Nothing but the lines below from the one holding "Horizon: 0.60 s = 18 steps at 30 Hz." up to and including the one holding "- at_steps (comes" should be copied, exactly and without pictures.

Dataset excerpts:
※
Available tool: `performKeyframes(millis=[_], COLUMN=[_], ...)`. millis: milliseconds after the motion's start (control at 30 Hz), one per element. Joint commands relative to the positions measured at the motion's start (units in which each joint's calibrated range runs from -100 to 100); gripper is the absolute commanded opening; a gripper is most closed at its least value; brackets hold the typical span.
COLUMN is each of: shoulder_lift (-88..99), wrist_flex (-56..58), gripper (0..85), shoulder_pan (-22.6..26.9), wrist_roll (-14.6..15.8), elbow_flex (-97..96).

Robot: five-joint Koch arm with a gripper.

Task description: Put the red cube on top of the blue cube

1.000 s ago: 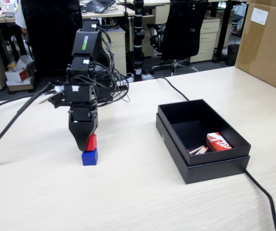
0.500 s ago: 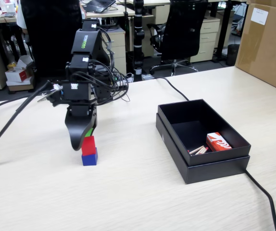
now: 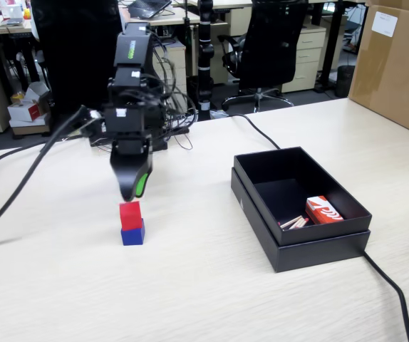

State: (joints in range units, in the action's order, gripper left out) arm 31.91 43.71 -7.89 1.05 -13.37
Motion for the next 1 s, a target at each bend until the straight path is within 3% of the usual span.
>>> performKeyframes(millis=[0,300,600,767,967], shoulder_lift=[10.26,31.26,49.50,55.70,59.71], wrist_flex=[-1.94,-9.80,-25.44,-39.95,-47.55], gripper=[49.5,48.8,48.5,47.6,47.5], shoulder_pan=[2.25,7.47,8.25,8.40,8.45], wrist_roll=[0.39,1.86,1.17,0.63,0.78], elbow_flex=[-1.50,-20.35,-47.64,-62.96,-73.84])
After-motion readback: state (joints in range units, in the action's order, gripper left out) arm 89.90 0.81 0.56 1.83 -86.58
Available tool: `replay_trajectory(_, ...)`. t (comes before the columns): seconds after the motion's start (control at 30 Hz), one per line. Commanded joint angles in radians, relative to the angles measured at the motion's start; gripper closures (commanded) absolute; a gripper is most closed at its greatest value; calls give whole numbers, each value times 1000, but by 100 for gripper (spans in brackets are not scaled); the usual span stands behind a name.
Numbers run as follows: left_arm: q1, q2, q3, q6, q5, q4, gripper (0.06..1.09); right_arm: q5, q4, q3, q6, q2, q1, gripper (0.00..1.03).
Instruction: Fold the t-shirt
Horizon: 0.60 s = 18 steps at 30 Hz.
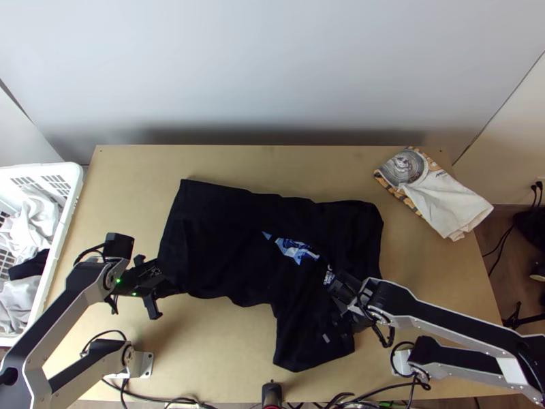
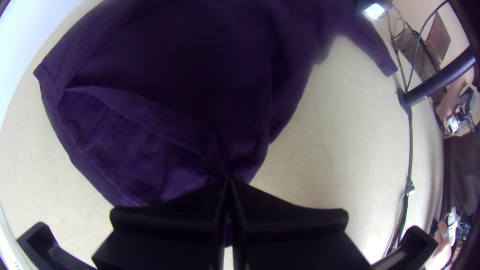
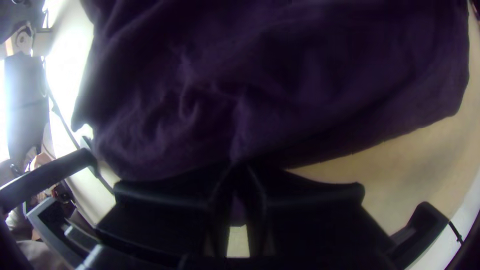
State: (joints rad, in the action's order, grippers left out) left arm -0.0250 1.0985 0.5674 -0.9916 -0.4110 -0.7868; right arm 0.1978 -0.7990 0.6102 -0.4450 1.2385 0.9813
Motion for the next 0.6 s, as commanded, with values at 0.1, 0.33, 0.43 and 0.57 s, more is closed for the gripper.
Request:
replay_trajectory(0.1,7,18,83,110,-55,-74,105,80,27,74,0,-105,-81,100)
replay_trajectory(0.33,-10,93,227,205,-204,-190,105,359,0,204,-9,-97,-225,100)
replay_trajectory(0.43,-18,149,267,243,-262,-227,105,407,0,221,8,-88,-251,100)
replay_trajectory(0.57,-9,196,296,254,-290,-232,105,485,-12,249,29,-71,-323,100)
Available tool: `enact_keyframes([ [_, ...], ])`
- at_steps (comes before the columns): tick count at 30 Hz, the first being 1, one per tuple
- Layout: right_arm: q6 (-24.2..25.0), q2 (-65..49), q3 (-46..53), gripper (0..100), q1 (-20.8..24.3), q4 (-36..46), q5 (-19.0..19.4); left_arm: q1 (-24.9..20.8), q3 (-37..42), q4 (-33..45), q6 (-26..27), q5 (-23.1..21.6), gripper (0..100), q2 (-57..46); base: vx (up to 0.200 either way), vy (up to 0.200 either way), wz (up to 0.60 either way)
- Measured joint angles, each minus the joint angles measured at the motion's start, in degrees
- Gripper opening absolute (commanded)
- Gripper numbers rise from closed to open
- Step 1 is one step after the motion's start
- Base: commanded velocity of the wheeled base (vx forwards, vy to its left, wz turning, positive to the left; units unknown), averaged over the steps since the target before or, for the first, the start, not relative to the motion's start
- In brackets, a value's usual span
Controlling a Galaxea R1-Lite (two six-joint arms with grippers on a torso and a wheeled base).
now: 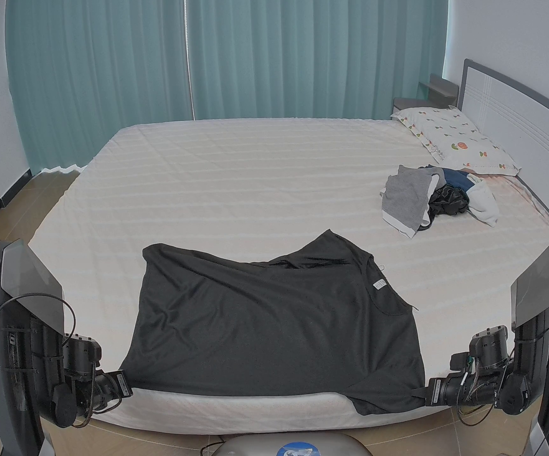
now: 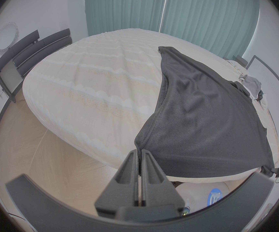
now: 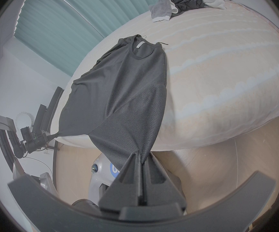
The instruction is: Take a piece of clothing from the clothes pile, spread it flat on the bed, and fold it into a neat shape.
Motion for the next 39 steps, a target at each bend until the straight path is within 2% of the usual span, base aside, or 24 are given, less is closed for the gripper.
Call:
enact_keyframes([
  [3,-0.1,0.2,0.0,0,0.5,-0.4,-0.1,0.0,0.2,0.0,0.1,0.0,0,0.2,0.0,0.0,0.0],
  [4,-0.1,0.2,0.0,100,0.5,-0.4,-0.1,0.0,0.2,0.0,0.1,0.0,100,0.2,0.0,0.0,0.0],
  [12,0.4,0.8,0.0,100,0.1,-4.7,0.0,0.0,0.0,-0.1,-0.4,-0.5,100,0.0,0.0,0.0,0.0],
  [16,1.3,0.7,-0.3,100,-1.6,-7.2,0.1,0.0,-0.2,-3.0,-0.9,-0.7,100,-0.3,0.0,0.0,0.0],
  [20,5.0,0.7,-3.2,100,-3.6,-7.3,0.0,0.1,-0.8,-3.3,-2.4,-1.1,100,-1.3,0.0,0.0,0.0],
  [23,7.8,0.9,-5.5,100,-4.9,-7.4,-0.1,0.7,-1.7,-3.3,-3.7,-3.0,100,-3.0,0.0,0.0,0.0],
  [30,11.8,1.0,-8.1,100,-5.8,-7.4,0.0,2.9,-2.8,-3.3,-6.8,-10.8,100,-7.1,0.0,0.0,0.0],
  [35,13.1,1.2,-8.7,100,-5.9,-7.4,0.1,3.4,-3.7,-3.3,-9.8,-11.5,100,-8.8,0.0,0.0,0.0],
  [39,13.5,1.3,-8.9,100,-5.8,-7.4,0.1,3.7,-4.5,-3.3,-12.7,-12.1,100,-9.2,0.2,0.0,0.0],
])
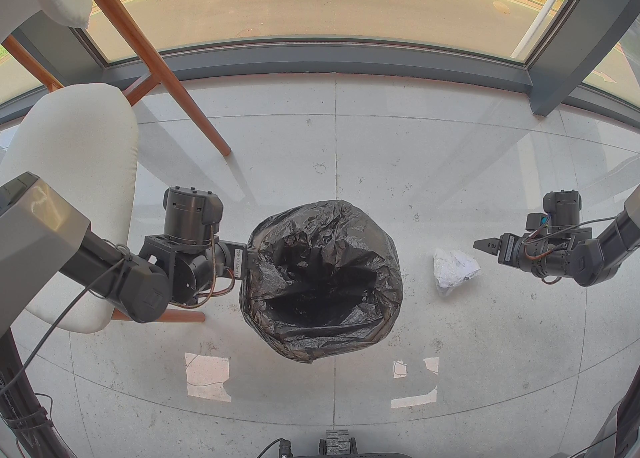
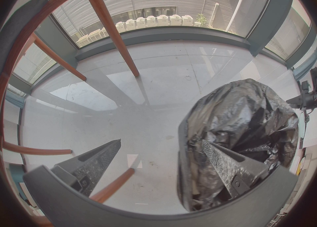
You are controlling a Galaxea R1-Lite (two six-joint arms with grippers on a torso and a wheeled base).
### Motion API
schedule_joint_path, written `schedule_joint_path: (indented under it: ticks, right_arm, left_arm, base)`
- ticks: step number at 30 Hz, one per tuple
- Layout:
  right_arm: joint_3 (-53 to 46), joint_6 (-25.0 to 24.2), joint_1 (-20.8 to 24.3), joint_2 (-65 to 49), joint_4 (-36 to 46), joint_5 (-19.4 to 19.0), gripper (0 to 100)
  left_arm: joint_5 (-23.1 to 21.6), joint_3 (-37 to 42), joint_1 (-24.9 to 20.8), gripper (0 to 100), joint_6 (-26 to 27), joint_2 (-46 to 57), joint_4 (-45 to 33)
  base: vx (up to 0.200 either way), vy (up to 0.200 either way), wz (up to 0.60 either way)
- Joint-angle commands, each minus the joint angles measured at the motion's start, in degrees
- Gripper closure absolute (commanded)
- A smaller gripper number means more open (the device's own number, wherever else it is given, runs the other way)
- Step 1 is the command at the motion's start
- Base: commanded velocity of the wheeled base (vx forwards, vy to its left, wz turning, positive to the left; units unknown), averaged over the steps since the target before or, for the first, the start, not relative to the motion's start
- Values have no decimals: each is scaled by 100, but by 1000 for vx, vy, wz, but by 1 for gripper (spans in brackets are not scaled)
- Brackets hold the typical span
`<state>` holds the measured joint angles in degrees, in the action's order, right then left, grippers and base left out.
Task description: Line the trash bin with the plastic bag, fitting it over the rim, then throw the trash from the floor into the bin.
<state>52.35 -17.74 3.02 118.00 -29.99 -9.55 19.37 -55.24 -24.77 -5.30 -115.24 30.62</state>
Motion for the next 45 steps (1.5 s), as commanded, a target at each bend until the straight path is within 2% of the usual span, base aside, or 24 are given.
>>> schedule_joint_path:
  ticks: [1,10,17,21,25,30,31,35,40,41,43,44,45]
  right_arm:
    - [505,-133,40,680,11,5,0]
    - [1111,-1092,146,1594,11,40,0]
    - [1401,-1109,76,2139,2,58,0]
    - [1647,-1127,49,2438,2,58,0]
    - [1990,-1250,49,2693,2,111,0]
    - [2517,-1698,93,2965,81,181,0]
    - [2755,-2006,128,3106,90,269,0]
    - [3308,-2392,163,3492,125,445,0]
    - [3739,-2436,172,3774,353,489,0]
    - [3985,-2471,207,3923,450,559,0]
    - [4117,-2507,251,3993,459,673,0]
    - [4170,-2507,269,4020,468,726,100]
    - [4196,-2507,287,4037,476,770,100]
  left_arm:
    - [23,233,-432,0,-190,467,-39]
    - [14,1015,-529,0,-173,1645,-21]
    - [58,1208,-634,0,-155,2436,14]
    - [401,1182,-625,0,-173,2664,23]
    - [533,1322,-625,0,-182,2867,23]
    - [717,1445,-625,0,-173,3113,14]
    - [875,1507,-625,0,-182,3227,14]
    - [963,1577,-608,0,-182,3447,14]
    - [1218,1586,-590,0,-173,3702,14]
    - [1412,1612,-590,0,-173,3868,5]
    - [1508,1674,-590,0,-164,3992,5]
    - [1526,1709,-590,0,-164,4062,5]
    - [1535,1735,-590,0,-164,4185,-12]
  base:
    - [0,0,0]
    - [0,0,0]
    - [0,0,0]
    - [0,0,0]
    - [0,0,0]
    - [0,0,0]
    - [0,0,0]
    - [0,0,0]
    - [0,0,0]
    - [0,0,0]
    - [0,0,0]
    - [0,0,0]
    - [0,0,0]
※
[Output of the exercise]
Horizon: 0.60 s = 18 steps at 30 Hz.
State: (joints rad, in the action's order, grippers left out) left arm -0.0250 1.0985 0.5674 -0.9916 -0.4110 -0.7868; right arm 0.1978 -0.7990 0.6102 -0.4450 1.2385 0.9813
Motion for the next 0.6 s, as commanded, with values at 0.1, 0.33, 0.43 and 0.57 s, more is closed for the gripper.
Request:
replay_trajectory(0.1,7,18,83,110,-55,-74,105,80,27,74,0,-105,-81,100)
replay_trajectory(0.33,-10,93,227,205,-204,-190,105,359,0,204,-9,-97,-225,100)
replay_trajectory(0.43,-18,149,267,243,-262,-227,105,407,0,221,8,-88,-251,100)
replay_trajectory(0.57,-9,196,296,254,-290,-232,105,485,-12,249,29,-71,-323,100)
Available tool: `enact_keyframes([ [_, ...], ])`
- at_steps (comes before the columns): tick count at 30 Hz, the first being 1, one per tuple

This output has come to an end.